We had a minor breakthrough when we noticed that one particular curtain near the kitchen had been so tainted it was perpetuating the stink – enough to rattle our lungs if we leaned in close. We took the curtain down and threw it outside. Over the next few days I wiped down every conceivable plane of the kitchen and dining room: ceiling, walls, cupboards, floor, each individual wooden slat of the blinds. It was putrid and monotonous, but incredibly satisfying. Underneath the filth was a fresh skin with which we could start again.

I called Digby one more time, explaining that we were investigating an ozone machine and waiting on an insurance assessment.

“Oh my lordy,” he said. “By the way – if I give you my address, could you please send my cellphone charger? I think I left it.”

Although we were still waiting on the insurance rep a week later, it looked like we wouldn’t need the ozone machine or the insurance assessment after all. The place was starting to gleam from the supercleaning – something good was coming from this – and the smell was starting to subside. All we’d have to show the rep would be a burnt pot and handle. Times two.

I could claim vindication. I could cite this episode as evidence for anyone who might tell me that my worries are unwarranted, my impressions out of proportion. But this would doom me to be perpetually caught in a cascade of concerns. Forever catastrophising. To be a person at once tedious and sanctimonious.
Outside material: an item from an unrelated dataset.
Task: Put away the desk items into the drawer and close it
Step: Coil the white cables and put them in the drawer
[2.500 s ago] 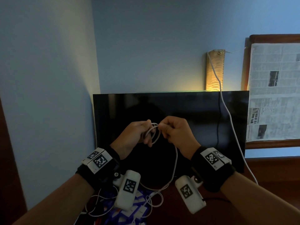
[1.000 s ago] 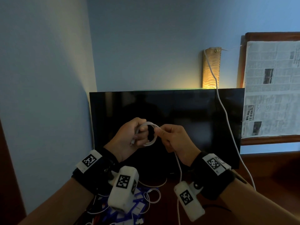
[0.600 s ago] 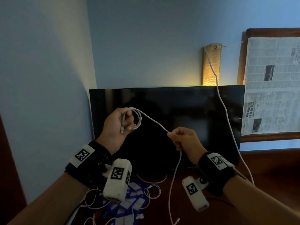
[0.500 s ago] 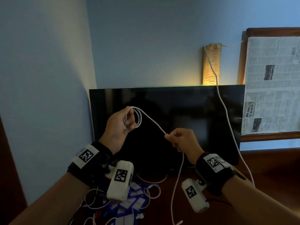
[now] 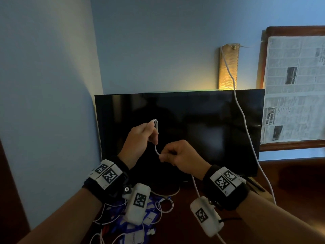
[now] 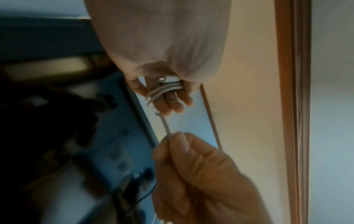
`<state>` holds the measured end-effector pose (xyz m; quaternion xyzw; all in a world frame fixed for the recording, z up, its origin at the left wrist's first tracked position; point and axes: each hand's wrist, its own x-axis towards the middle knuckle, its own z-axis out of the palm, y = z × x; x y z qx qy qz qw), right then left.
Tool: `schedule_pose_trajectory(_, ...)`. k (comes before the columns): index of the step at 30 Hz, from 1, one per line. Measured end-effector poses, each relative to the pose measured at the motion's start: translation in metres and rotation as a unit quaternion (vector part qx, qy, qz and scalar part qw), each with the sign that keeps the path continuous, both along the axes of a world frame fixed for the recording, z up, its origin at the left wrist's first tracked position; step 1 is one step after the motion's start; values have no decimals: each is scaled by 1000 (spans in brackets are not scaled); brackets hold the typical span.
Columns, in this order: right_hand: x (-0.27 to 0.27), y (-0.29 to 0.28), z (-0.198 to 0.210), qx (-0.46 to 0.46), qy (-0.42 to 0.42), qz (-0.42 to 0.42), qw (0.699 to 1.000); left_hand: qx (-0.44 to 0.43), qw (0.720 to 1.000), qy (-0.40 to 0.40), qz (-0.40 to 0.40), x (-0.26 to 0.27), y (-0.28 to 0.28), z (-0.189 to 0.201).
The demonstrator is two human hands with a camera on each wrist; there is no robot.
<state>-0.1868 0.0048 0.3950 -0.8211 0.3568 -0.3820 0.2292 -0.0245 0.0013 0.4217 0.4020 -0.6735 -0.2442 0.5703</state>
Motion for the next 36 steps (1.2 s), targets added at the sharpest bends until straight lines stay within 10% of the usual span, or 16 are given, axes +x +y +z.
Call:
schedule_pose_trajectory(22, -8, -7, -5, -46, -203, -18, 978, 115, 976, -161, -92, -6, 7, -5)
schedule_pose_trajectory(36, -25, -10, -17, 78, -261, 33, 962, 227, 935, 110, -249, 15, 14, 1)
I didn’t want to be that kind of person. Anymore.

Thus it was important I set the right tone when I retold this story to friends. I wasn’t charitable enough to say “Someone looking after our house had an unfortunate accident and burnt a pot, and they were unsure what to do afterwards, but they’re doing okay.” That’s a version I might reserve for a friend or acquaintance who went a little off-book looking after our place. I was able to move on from my impulse to imply nefarious intentions and say something like “This stranger nearly burnt our kitchen down and poisoned our dog – and they’re still at large.” Ultimately I found it therapeutic to settle somewhere in the middle, essentially with what I believe to be the most lighthearted version of the truth: “A neglectful buffoon nearly burnt our house down by reducing our cookware to ash, starved our chickens yet tried to eat but ultimately wasted their eggs, didn’t change his clothes in six days, and then asked me to send him his forgotten phone charger in the mail.”